In detail, step 110 may further include adding a second foaming agent for mixing. The second foaming agent may be a chemical foaming agent, a physical foaming agent, a surfactant or a mixture thereof. The chemical foaming agent may be Azo compounds, sulfonyl hydrazides, nitroso compounds, n-pentane, n-hexane, n-heptane, petroleum ether, trichlorofluoromethane, dichlorodifluoromethane or dichlorotetrafluoroethane, physical foaming The agent can be hydrofluorocarbons, hydrochlorofluorocarbons, hydrofluoroolefins, hydrochlorofluoroolefins, hydrochloroolefins, linear alkanes, branched alkanes, cycloalkanes, carbon dioxide, methyl formate, inert gases, atmospheric gases, Alcohols (preferably, C ₁ to C ₅ alcohols), aldehydes (preferably, C ₁ to C ₄ aldehydes), ethers (preferably, C ₁ to C ₄ ethers), diethers , fluorinated ethers, unsaturated fluorinated ethers, ketones, fluoroketones, water or mixtures thereof. The surfactant can be sodium lauryl sulfate, sodium fatty alcohol polyoxyethylene ether sulfate, rosin soap foaming agent, animals and plants Protein-based foaming agent or pulp waste liquid, but the present invention is not limited thereto.

Step 120 is a soft layer material mixing step, which is to mix diatomaceous earth, thermoplastic rubber or thermoplastic plastic and softener in a second mixing ratio, and add a second cross-linking agent and a first foaming agent to form a soft layer mixture. Details Specifically, the thermoplastic rubber may be made of styrene-ethylene/butylene-styrene copolymer or styrene-butadiene-styrene block copolymer, and the thermoplastic plastic may be made of ethylene-vinyl acetate. ester copolymer, polyvinyl chloride or polyethylene, but the invention is not limited thereto.

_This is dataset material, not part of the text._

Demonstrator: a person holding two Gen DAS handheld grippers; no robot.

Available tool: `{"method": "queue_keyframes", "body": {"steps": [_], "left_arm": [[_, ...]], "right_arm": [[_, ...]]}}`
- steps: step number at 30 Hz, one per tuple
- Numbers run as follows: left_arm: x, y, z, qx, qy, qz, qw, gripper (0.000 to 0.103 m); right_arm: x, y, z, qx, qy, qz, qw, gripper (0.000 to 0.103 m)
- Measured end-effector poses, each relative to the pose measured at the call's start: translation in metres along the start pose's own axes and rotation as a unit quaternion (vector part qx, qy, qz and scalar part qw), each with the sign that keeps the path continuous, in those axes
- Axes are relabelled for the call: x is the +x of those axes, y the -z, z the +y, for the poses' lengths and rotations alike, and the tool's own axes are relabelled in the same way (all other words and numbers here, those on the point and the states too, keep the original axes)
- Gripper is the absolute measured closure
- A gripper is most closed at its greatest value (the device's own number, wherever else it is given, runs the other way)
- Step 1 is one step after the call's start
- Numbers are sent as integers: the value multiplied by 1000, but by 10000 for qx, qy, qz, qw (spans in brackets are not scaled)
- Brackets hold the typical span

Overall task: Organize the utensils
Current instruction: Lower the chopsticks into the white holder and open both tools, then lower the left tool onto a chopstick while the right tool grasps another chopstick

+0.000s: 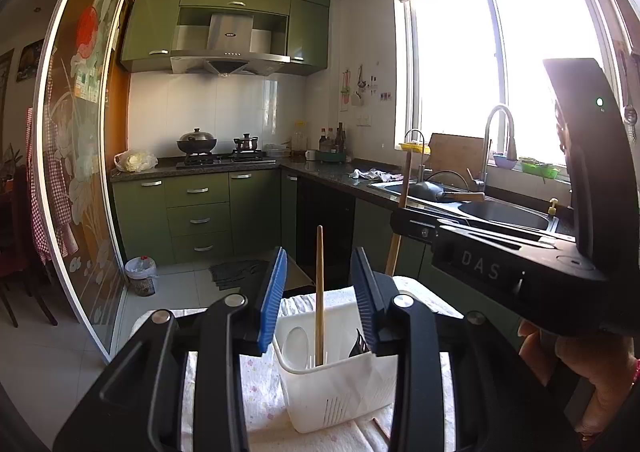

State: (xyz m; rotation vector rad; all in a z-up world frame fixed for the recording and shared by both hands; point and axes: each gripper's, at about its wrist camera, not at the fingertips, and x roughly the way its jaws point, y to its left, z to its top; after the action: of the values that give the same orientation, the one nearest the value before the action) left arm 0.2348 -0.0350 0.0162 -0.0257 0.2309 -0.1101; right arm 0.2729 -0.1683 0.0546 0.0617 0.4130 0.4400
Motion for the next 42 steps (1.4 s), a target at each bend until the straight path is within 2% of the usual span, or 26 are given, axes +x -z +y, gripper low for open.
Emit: {"method": "queue_keyframes", "body": {"steps": [2,7,10,12,15,16,18,20,23,25,27,29,30,33,34,36,38,42], "left_arm": [[0,-2,-2,40,-12,-10,10000,71],[-6,0,-5,65,-17,22,10000,70],[-12,2,-5,90,-28,41,9999,65],[-17,5,-6,113,-24,113,9999,64],[-24,10,-6,173,-34,215,9996,63],[-27,12,-5,189,-51,241,9995,60],[-32,16,-3,172,-79,321,9993,51],[-38,21,0,116,-120,417,9990,39],[-44,30,5,1,-92,718,9974,35],[-45,38,11,-59,-66,1105,9938,34],[-39,47,16,-139,81,1732,9847,34],[-30,57,23,-272,102,2438,9694,35],[-24,64,26,-351,112,2814,9589,36],[-5,92,30,-540,123,3871,9204,58],[-1,101,31,-580,92,4141,9083,66],[7,118,33,-675,44,4530,8889,72],[13,128,34,-705,-40,4718,8789,74],[26,137,38,-711,-189,4908,8682,74]], "right_arm": [[-4,5,-1,-22,12,-41,10000,83],[-25,11,2,-102,-50,-118,9999,83],[-48,20,2,-164,-108,-153,9997,83],[-64,28,1,-221,-122,-143,9996,76],[-84,44,1,-270,-201,-77,9994,75],[-89,50,0,-272,-246,-31,9993,73],[-102,63,-1,-256,-311,20,9992,64],[-112,78,-3,-277,-321,112,9990,63],[-124,98,-7,-251,-263,286,9989,56],[-129,110,-12,-229,-192,481,9984,56],[-131,122,-18,-162,-125,704,9973,55],[-130,130,-25,-112,-42,880,9960,55],[-129,134,-27,-82,-7,945,9955,55],[-119,140,-35,32,12,1178,9930,55],[-117,142,-36,59,-1,1244,9922,55],[-114,146,-35,41,1,1360,9907,55],[-110,148,-33,2,-27,1444,9895,55],[-104,152,-29,-101,-39,1593,9872,55]]}}
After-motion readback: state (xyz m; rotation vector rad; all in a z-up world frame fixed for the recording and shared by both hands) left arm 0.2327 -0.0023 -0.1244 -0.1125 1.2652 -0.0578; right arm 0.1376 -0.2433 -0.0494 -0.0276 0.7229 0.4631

Specifically, based on the weight percentage of the soft layer mixture being 100%, the second mixing ratio may be 30% to 50% by weight of diatomaceous earth, 20% by weight of the softener, and 20% by weight of the thermoplastic rubber or thermoplastic plastic. 30% to 50%, but the present invention is not limited to this.

In step 120, the softening agent used may be hyaluronic acid, natural oil, essential oil, squalane, alkyl benzoate (C ₁₂ -C ₁₅ ), hydrogenated polyisobutylene, mineral oil, isohexadecane, isododecane alkanes, hydrogenated polyolefins (C ₆ -C ₁₄ ) and butyl stearate. The second cross-linking agent used may be dicumyl peroxide, benzoyl peroxide or di-tert-butyl peroxide. The first foaming agent used can be a chemical foaming agent, a physical foaming agent, a surfactant or a mixture thereof. The chemical foaming agent can be an azo compound, a sulfonyl hydrazide compound, a nitroso compound, or a n-pentyl compound. Alkane, n-hexane, n-heptane, petroleum ether, trichlorofluoromethane, dichlorodifluoromethane or dichlorotetrafluoroethane, the physical blowing agent can be hydrofluorocarbons, hydrochlorofluorocarbons, hydrofluoroolefins , hydrochlorofluorolefins, hydrochloroolefins, linear alkanes, branched chain alkanes, cycloalkanes, carbon dioxide, methyl formate, inert gases, atmospheric gases, alcohols (preferably, C ₁ to C ₅ alcohols), aldehydes Aldehydes (preferably, C ₁ to C ₄ aldehydes), ethers (preferably, C ₁ to C ₄ ethers), diethers, fluorinated ethers, unsaturated fluorinated ethers, ketones, fluoroketones, water Or a mixture thereof. The surfactant can be sodium lauryl sulfate, sodium fatty alcohol polyoxyethylene ether sulfate, rosin soap foaming agent, animal or plant protein foaming agent or pulp waste liquid, but the present invention does not use this method. is limited.

Step 130 is a stacking step, which is to alternately stack at least one hard layer mixture and at least one soft layer mixture to form a multi-layer structure, wherein the bottom layer of the multi-layer structure is a soft layer mixture. In detail, during the stacking step of the manufacturing method 100 of the multi-layer absorbent pad of the present invention, there can be a variety of ways of stacking the hard layer mixture and the soft layer mixture, which will be described in subsequent paragraphs.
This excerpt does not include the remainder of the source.